## [About this task]
Once you find the line with "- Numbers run" in the data that follows, repeat it and every line after it exactly, through the line with "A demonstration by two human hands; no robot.".
===== Available data
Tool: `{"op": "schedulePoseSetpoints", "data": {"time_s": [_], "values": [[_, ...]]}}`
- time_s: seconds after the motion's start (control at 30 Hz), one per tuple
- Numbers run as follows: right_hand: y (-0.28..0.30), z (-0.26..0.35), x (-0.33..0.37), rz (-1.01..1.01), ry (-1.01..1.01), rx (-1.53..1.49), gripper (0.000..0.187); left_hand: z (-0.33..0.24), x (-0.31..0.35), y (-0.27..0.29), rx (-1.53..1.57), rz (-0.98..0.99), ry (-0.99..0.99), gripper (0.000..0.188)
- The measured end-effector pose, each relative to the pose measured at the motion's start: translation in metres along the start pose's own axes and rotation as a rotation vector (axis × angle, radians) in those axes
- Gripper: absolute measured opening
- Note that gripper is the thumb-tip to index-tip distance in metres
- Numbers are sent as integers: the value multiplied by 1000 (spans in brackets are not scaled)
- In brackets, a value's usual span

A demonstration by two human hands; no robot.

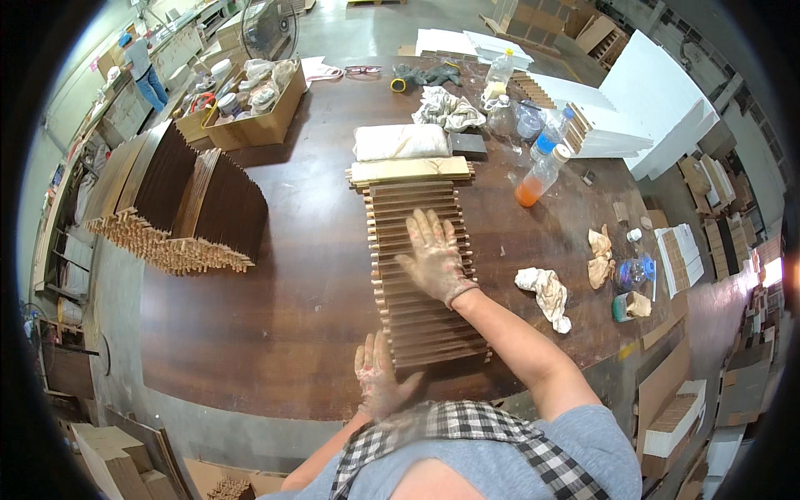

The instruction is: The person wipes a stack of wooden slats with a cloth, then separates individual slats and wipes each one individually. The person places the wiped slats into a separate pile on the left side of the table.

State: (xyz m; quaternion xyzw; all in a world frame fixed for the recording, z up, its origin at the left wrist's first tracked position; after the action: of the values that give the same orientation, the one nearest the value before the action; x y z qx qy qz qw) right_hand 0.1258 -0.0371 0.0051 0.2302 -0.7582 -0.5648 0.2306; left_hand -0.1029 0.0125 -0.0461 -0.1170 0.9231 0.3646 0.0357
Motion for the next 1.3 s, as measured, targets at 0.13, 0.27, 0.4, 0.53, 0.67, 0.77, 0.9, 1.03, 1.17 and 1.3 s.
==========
## [Finished exercise]
- Numbers run as follows: right_hand: y (-0.28..0.30), z (-0.26..0.35), x (-0.33..0.37), rz (-1.01..1.01), ry (-1.01..1.01), rx (-1.53..1.49), gripper (0.000..0.187); left_hand: z (-0.33..0.24), x (-0.31..0.35), y (-0.27..0.29), rx (-1.53..1.57), rz (-0.98..0.99), ry (-0.99..0.99), gripper (0.000..0.188)
- The measured end-effector pose, each relative to the pose measured at the motion's start: translation in metres along the start pose's own axes and rotation as a rotation vector (axis × angle, radians) in those axes
- Gripper: absolute measured opening
- Note that gripper is the thumb-tip to index-tip distance in metres
- Numbers are sent as integers: the value multiplied by 1000 (spans in brackets are not scaled)
- In brackets, a value's usual span

A demonstration by two human hands; no robot.

Nothing remains to be written for this exercise.